There are other details to the current regulations, but these are the ones that have the most immediate impact on the ordinary faithful who prefer the traditional liturgy.

When it comes to understanding the pope’s reasoning behind these decisions, the best source of information is a letter that Pope Francis wrote to the world’s bishops explaining them. When reading the letter, we should remember the Catechism’s exhortation: “To avoid rash judgment, everyone should be careful to interpret insofar as possible his neighbor’s thoughts, words, and deeds in a favorable way” (2478).

In the letter, the pope seeks to enter the minds of his two predecessors, John Paul II and Benedict XVI, as well as the minds of those who are disappointed with poorly celebrated liturgies.

He writes: “I am saddened by abuses in the celebration of the liturgy on all sides. In common with Benedict XVI, I deplore the fact that ‘in many places the prescriptions of the new missal are not observed in celebration, but indeed come to be interpreted as an authorization for or even a requirement of creativity, which leads to almost unbearable distortions.’”

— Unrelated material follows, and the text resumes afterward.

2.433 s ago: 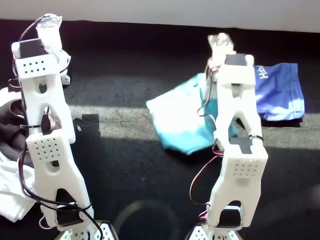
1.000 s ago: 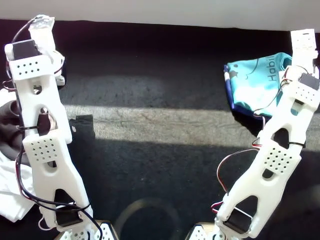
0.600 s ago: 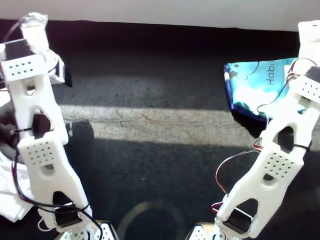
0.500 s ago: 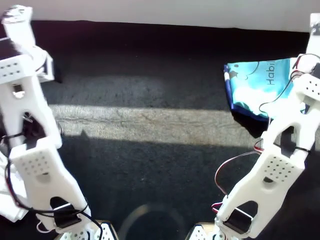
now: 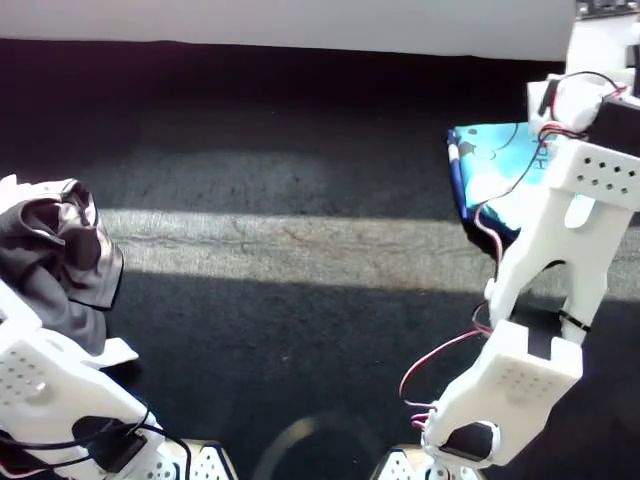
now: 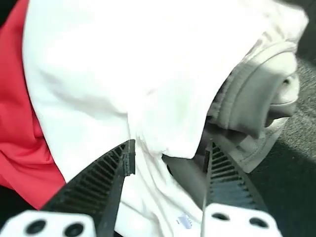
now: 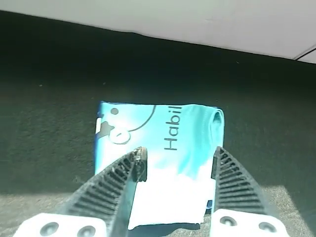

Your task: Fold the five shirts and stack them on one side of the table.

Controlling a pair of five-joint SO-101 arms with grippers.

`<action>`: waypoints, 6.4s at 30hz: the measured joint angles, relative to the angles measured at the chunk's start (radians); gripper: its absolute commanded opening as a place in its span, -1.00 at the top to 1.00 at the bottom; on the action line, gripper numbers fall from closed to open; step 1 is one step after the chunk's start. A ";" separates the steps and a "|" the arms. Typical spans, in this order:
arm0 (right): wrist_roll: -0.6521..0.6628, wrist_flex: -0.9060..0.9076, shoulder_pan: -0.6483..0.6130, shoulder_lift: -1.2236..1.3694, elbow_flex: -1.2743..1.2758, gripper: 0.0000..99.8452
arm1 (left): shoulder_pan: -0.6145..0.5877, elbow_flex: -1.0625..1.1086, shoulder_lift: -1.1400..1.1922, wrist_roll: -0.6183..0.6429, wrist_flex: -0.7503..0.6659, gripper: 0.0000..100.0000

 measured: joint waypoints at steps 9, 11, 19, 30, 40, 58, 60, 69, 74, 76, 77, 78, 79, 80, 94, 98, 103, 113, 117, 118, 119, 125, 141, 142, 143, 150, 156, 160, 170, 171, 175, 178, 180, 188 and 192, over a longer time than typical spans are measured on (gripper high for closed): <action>0.000 0.114 -0.132 -0.152 -0.002 0.58 | -0.005 0.000 0.190 -0.029 -0.014 0.55; 0.000 0.129 -0.133 -0.180 -0.005 0.58 | -0.005 0.000 0.198 -0.029 -0.014 0.62; 0.000 0.183 -0.133 -0.222 -0.011 0.58 | 0.005 -0.035 0.199 -0.028 -0.012 0.98; 0.000 0.192 -0.132 -0.222 -0.011 0.58 | 0.107 -0.385 0.034 0.006 0.109 0.98; 0.000 0.239 0.009 -0.222 -0.011 0.58 | 0.491 -0.434 -0.377 -0.008 0.110 0.98; 0.000 0.239 -0.025 -0.222 -0.011 0.58 | 0.761 -0.351 -0.276 0.015 0.114 0.98; 0.000 0.239 -0.008 -0.222 -0.011 0.58 | 0.865 -0.351 -0.276 0.035 0.114 0.98; -0.002 0.241 0.044 -0.222 -0.011 0.58 | 1.094 -0.344 -0.270 0.092 0.114 0.98; -0.044 0.244 -0.072 -0.233 0.110 0.58 | 1.019 -0.235 -0.206 0.097 0.114 0.94; -0.083 0.244 -0.153 -0.232 0.226 0.58 | 0.964 -0.203 -0.152 0.097 0.114 0.82; -0.101 0.244 -0.203 -0.232 0.284 0.58 | 0.931 -0.199 -0.124 0.097 0.112 0.76; -0.120 0.242 -0.252 -0.232 0.342 0.58 | 0.896 -0.199 -0.097 0.097 0.112 0.70; -0.137 0.230 -0.307 -0.232 0.404 0.58 | 0.861 -0.199 -0.072 0.097 0.112 0.65; -0.153 0.206 -0.362 -0.232 0.459 0.58 | 0.822 -0.195 -0.046 0.097 0.110 0.64; -0.282 -0.460 -0.937 -0.230 1.054 0.58 | 0.307 -0.190 0.199 0.097 0.048 0.67; -0.282 -0.571 -0.991 -0.133 1.097 0.61 | 0.244 -0.190 0.199 0.097 0.048 0.67; -0.282 -0.574 -0.970 0.023 1.046 0.96 | 0.235 -0.190 0.199 0.097 0.048 0.67; -0.233 -0.382 -0.707 -0.012 0.744 0.99 | 0.417 -0.236 0.198 0.097 0.104 0.67; -0.150 -0.275 -0.611 -0.071 0.615 0.99 | 0.548 -0.242 0.164 0.097 0.104 0.67; -0.135 -0.250 -0.588 -0.084 0.578 0.99 | 0.586 -0.242 0.143 0.097 0.104 0.67; -0.123 -0.226 -0.563 -0.100 0.542 0.99 | 0.624 -0.242 0.120 0.097 0.104 0.67; -0.063 -0.118 -0.402 -0.170 0.315 0.99 | 0.864 -0.173 0.009 0.097 0.106 0.67; -0.009 -0.006 -0.167 -0.193 0.046 0.99 | 0.959 0.017 0.258 0.097 -0.069 0.68; -0.009 -0.006 -0.167 -0.193 0.046 0.99 | 0.951 0.017 0.282 0.097 -0.077 0.68; -0.009 -0.006 -0.169 -0.193 0.046 0.99 | 0.945 0.017 0.304 0.097 -0.086 0.68; -0.009 -0.006 -0.169 -0.193 0.044 0.99 | 0.919 0.017 0.345 0.098 -0.095 0.98; -0.009 -0.006 -0.169 -0.193 0.044 0.99 | 0.729 0.017 0.259 0.098 -0.095 0.98; -0.009 -0.006 -0.169 -0.193 0.044 0.99 | 0.493 0.017 0.121 0.097 -0.095 0.98; -0.009 -0.005 -0.293 -0.193 0.018 0.99 | 0.031 0.017 -0.255 -0.051 -0.094 0.98; -0.009 0.002 -0.307 -0.193 0.000 0.99 | 0.005 0.017 -0.282 -0.061 -0.094 0.96; -0.009 0.051 -0.353 -0.199 -0.104 0.99 | -0.041 0.017 -0.354 -0.092 -0.094 0.66; -0.009 0.087 -0.362 -0.206 -0.150 0.99 | -0.038 0.017 -0.391 -0.094 -0.094 0.51; -0.009 0.114 -0.359 -0.207 -0.161 0.99 | -0.006 0.017 -0.408 -0.094 -0.094 0.55; -0.009 0.169 -0.351 -0.207 -0.161 0.99 | 0.453 0.017 -0.393 0.041 0.000 0.58; -0.009 0.169 -0.310 -0.207 -0.161 0.99 | 0.721 0.017 -0.230 0.175 -0.020 0.58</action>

Francis notes that the bishops must “provide for the good of those who are rooted in the previous form of celebration and need to return in due time to the Roman Rite promulgated by Saints Paul VI and John Paul II.” In prescribing how to go about this, he concludes by asking the bishops “to be vigilant in ensuring that every liturgy be celebrated with decorum and fidelity to the liturgical books promulgated after Vatican Council II, without the eccentricities that can easily degenerate into abuses. Seminarians and new priests should be formed in the faithful observance of the prescriptions of the Missal and liturgical books.”

The pontiff traces the origin of Traditionis Custodes to a survey the Congregation for the Doctrine of the Faith conducted of the world’s bishops to ask how successfully Summorum Pontificum was being implemented in their dioceses.

He writes, “The responses reveal a situation that preoccupies and saddens me, and persuades me of the need to intervene. Regrettably, the pastoral objective of my predecessors, who had intended ‘to do everything possible to ensure that all those who truly possessed the desire for unity would find it possible to remain in this unity or to rediscover it anew,’ has often been seriously disregarded. An opportunity offered by St. John Paul II and, with even greater magnanimity, by Benedict XVI . . . was exploited to widen the gaps, reinforce the divergences, and encourage disagreements that injure the Church, block her path, and expose her to the peril of division.”

Specifically, the pope claims in his letter, attitudes had developed that were “often characterized by a rejection not only of the liturgical reform, but of the Vatican Council II itself, claiming, with unfounded and unsustainable assertions, that it betrayed the Tradition and the ‘true Church.’”

The extent to which these attitudes are present among attendees of the traditional liturgy can be debated. Nevertheless, the pope says he felt it necessary to intervene with the new regulations, lest these attitudes continue to grow and divisions in the body of Christ become even worse. The motu proprio thus directs local bishops with groups that celebrate the traditional liturgy “to determine that these groups do not deny the validity and the legitimacy of the liturgical reform, dictated by Vatican Council II and the magisterium of the supreme pontiffs.”

It should be borne in mind that each of the recent pontificates has seen significant shifts on the role of the traditional liturgy in the life of the Church. This is likely to continue in the future, and future popes may again choose to broaden the circumstances under which the traditional liturgy is permitted.